» **Exercise**
Restate the records in full and exactly, with no images included.

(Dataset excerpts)

-.-.-

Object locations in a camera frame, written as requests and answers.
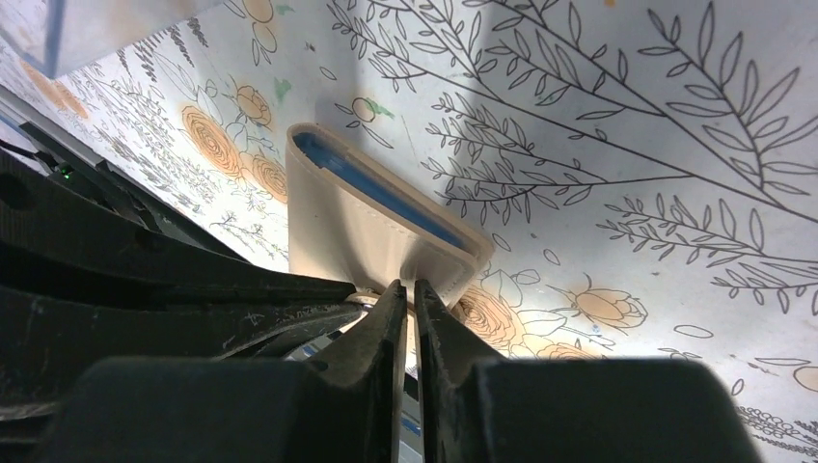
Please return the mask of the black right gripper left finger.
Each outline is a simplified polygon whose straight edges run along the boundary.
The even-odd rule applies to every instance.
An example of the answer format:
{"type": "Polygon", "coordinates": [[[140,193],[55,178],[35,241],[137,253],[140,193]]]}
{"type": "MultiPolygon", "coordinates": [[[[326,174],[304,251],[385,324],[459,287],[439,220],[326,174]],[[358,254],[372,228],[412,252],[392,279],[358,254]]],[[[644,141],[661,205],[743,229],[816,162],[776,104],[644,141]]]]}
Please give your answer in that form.
{"type": "Polygon", "coordinates": [[[124,357],[77,381],[41,462],[395,462],[407,291],[304,361],[124,357]]]}

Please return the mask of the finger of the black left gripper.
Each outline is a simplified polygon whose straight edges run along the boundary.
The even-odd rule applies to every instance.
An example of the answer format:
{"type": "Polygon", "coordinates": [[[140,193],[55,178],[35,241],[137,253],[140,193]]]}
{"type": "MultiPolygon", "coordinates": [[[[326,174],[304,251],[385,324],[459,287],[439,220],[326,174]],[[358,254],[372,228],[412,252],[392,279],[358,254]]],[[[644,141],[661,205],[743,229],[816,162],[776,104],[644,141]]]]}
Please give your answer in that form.
{"type": "Polygon", "coordinates": [[[3,290],[1,403],[51,406],[87,368],[108,357],[286,355],[361,311],[349,302],[135,311],[3,290]]]}
{"type": "Polygon", "coordinates": [[[150,231],[7,154],[1,285],[110,307],[338,303],[349,283],[254,266],[150,231]]]}

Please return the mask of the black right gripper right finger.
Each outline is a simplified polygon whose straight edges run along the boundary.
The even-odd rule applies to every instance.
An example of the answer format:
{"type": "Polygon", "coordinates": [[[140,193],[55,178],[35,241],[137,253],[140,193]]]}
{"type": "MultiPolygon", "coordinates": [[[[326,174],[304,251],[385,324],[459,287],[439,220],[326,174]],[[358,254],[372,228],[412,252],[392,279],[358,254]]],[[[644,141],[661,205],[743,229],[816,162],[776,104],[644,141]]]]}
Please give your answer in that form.
{"type": "Polygon", "coordinates": [[[428,462],[756,462],[704,365],[508,360],[414,286],[428,462]]]}

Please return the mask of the beige card holder wallet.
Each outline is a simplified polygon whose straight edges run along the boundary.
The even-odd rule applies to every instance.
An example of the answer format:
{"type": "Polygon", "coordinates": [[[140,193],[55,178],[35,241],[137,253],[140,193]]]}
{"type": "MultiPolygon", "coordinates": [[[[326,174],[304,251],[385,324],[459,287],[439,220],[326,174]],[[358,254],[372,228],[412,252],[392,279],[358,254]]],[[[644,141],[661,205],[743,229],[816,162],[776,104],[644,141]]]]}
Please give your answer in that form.
{"type": "Polygon", "coordinates": [[[293,274],[382,293],[425,280],[452,307],[494,254],[490,239],[316,123],[286,132],[293,274]]]}

-.-.-

» **Reply to the exercise**
Object locations in a camera frame, written as requests and answers.
Please return the mask of the black right gripper left finger.
Each outline is a simplified polygon whose straight edges run along the boundary.
The even-odd rule applies to every instance.
An example of the answer format:
{"type": "Polygon", "coordinates": [[[140,193],[55,178],[35,241],[137,253],[140,193]]]}
{"type": "MultiPolygon", "coordinates": [[[[326,174],[304,251],[385,324],[459,287],[439,220],[326,174]],[[358,254],[372,228],[412,252],[392,279],[358,254]]],[[[644,141],[661,205],[743,229],[816,162],[776,104],[644,141]]]]}
Please give your answer in that form.
{"type": "Polygon", "coordinates": [[[124,357],[77,381],[41,462],[395,462],[407,291],[304,361],[124,357]]]}

Please return the mask of the finger of the black left gripper.
Each outline is a simplified polygon whose straight edges run along the boundary.
The even-odd rule applies to every instance.
An example of the answer format:
{"type": "Polygon", "coordinates": [[[140,193],[55,178],[35,241],[137,253],[140,193]]]}
{"type": "MultiPolygon", "coordinates": [[[[326,174],[304,251],[385,324],[459,287],[439,220],[326,174]],[[358,254],[372,228],[412,252],[392,279],[358,254]]],[[[644,141],[661,205],[743,229],[816,162],[776,104],[644,141]]]]}
Please give your answer in that form.
{"type": "Polygon", "coordinates": [[[3,290],[1,403],[51,406],[87,368],[108,357],[286,355],[361,311],[349,302],[135,311],[3,290]]]}
{"type": "Polygon", "coordinates": [[[150,231],[7,154],[1,285],[110,307],[338,303],[349,283],[254,266],[150,231]]]}

Please return the mask of the black right gripper right finger.
Each outline is a simplified polygon whose straight edges run along the boundary.
The even-odd rule applies to every instance.
An example of the answer format:
{"type": "Polygon", "coordinates": [[[140,193],[55,178],[35,241],[137,253],[140,193]]]}
{"type": "MultiPolygon", "coordinates": [[[[326,174],[304,251],[385,324],[459,287],[439,220],[326,174]],[[358,254],[372,228],[412,252],[392,279],[358,254]]],[[[644,141],[661,205],[743,229],[816,162],[776,104],[644,141]]]]}
Please give your answer in that form.
{"type": "Polygon", "coordinates": [[[428,462],[756,462],[704,365],[508,360],[414,286],[428,462]]]}

Please return the mask of the beige card holder wallet.
Each outline is a simplified polygon whose straight edges run along the boundary.
The even-odd rule applies to every instance.
An example of the answer format:
{"type": "Polygon", "coordinates": [[[140,193],[55,178],[35,241],[137,253],[140,193]]]}
{"type": "MultiPolygon", "coordinates": [[[[326,174],[304,251],[385,324],[459,287],[439,220],[326,174]],[[358,254],[372,228],[412,252],[392,279],[358,254]]],[[[644,141],[661,205],[743,229],[816,162],[776,104],[644,141]]]]}
Please give your answer in that form.
{"type": "Polygon", "coordinates": [[[293,274],[382,293],[425,280],[452,307],[494,254],[490,239],[316,123],[286,132],[293,274]]]}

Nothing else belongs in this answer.